GIVEN ENTRIES Block Start
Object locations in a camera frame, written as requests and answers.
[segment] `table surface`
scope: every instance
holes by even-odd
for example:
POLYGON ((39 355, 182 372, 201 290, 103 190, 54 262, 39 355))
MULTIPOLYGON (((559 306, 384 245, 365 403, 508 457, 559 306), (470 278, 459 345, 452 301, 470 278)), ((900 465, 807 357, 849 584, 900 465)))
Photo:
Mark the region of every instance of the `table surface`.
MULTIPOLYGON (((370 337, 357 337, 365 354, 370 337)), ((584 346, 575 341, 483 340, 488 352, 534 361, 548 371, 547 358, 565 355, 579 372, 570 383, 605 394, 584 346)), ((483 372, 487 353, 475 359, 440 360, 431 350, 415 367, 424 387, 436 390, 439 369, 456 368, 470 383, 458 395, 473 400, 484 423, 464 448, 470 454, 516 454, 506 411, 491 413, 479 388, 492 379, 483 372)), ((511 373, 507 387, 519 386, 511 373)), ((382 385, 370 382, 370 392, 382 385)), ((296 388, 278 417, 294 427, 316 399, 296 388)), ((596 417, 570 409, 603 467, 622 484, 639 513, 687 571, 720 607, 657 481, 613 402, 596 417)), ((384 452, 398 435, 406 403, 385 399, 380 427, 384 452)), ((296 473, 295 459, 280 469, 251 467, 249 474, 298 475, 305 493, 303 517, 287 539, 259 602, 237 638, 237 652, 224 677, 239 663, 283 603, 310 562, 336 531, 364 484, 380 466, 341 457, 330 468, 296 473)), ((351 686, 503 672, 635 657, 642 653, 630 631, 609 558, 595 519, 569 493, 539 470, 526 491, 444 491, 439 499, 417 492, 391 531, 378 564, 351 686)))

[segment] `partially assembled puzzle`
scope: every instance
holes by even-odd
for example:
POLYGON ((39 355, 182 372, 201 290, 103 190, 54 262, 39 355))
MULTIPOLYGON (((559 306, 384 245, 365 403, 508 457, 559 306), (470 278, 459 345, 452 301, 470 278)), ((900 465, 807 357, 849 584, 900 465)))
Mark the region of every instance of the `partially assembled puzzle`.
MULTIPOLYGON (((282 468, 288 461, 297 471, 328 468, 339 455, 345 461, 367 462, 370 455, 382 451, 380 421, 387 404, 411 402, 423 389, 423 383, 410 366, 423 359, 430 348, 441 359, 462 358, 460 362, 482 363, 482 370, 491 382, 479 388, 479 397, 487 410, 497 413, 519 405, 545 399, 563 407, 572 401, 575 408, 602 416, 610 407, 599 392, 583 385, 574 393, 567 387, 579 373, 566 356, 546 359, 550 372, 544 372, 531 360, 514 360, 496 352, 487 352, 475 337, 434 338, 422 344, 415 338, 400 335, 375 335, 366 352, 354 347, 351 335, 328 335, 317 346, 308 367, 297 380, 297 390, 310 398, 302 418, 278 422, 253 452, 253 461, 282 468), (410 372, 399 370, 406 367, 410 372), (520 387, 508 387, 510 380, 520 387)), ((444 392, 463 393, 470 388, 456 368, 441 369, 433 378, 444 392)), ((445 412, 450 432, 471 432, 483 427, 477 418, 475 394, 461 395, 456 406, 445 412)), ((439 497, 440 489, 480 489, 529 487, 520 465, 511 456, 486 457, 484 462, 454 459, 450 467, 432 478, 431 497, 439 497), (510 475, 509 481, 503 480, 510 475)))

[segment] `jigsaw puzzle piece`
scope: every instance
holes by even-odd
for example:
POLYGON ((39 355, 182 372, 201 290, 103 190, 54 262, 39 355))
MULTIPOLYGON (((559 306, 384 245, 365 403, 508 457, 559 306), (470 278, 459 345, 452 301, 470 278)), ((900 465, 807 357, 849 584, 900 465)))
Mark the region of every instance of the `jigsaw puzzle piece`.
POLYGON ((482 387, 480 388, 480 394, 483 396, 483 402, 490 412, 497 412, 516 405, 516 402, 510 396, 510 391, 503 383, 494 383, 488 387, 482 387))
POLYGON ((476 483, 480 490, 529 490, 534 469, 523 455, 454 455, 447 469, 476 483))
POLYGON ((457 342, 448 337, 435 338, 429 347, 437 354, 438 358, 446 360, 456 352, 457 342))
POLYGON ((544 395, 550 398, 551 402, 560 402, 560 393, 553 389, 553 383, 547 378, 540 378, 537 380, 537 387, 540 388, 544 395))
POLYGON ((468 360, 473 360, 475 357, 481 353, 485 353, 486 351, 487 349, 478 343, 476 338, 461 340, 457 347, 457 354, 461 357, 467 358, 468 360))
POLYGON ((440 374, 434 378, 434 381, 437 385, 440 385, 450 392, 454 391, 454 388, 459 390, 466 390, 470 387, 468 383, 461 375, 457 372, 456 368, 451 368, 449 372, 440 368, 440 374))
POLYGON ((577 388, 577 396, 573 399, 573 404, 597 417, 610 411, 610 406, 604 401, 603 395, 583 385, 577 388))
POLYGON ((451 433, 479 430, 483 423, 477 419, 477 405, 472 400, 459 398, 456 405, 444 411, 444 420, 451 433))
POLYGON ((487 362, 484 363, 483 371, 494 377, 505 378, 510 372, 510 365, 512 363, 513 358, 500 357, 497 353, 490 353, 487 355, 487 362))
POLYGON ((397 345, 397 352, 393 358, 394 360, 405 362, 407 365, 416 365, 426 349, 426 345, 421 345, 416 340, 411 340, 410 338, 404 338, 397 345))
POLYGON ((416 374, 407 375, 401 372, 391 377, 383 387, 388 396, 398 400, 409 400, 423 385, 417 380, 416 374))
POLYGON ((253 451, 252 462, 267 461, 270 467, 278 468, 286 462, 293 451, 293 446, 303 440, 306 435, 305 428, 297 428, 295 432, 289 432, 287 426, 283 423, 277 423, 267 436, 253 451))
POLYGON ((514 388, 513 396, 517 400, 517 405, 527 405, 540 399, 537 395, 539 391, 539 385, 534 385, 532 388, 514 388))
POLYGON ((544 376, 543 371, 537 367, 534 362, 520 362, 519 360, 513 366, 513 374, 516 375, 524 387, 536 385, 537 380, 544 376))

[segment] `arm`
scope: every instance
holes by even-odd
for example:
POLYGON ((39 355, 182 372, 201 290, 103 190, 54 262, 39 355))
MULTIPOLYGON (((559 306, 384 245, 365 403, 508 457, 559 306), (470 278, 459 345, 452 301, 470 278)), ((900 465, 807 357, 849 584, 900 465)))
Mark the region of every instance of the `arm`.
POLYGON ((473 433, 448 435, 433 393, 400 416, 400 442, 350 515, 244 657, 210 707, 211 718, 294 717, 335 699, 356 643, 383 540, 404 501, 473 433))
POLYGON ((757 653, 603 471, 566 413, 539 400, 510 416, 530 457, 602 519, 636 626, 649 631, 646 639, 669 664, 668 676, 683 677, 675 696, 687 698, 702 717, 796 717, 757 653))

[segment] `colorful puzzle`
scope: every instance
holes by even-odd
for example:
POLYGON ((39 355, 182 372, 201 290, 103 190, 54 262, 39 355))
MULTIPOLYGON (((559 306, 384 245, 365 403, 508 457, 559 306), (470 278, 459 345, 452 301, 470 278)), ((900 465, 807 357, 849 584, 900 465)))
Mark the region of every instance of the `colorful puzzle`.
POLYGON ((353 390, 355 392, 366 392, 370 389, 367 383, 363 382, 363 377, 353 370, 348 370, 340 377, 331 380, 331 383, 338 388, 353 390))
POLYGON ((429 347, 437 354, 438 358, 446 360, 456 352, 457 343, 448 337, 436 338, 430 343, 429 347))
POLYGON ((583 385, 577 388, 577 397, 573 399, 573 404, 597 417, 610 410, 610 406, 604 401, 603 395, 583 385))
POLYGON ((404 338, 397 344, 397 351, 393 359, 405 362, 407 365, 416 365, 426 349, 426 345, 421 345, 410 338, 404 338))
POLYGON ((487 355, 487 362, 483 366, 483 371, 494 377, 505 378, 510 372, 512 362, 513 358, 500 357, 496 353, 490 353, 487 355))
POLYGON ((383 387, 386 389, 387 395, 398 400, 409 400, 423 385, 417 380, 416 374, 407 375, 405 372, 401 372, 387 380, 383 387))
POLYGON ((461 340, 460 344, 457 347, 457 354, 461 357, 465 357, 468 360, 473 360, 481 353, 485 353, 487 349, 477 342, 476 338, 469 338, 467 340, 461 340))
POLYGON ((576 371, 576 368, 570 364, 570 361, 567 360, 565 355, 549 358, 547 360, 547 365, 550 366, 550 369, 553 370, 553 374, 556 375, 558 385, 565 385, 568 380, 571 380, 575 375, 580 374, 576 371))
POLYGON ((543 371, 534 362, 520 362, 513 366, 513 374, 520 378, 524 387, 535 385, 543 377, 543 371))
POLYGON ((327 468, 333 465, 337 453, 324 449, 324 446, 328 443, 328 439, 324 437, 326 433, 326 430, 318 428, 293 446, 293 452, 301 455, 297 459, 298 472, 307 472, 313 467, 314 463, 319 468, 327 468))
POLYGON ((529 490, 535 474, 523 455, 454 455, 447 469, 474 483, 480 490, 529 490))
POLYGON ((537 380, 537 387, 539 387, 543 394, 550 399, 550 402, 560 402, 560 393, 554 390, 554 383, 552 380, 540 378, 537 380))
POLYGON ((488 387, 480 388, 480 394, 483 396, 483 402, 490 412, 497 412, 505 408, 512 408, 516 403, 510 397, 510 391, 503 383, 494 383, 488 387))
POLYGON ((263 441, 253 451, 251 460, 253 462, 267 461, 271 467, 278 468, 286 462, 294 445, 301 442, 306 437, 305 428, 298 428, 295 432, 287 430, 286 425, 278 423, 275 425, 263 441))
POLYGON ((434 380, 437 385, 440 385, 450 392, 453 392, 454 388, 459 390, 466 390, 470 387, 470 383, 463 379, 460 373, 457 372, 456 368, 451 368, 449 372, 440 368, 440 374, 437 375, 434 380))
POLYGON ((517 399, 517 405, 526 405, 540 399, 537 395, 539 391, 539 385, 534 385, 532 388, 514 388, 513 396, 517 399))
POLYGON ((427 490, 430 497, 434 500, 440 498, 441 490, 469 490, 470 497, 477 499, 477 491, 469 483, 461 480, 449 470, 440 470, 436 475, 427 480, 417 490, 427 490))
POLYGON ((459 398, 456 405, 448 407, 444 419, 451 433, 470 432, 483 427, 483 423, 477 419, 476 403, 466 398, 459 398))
GIVEN ENTRIES Block End
> **YOUR OBJECTIVE**
In the entries above, count each line containing the word "segment" and reply with only the count.

> **RESPONSE**
5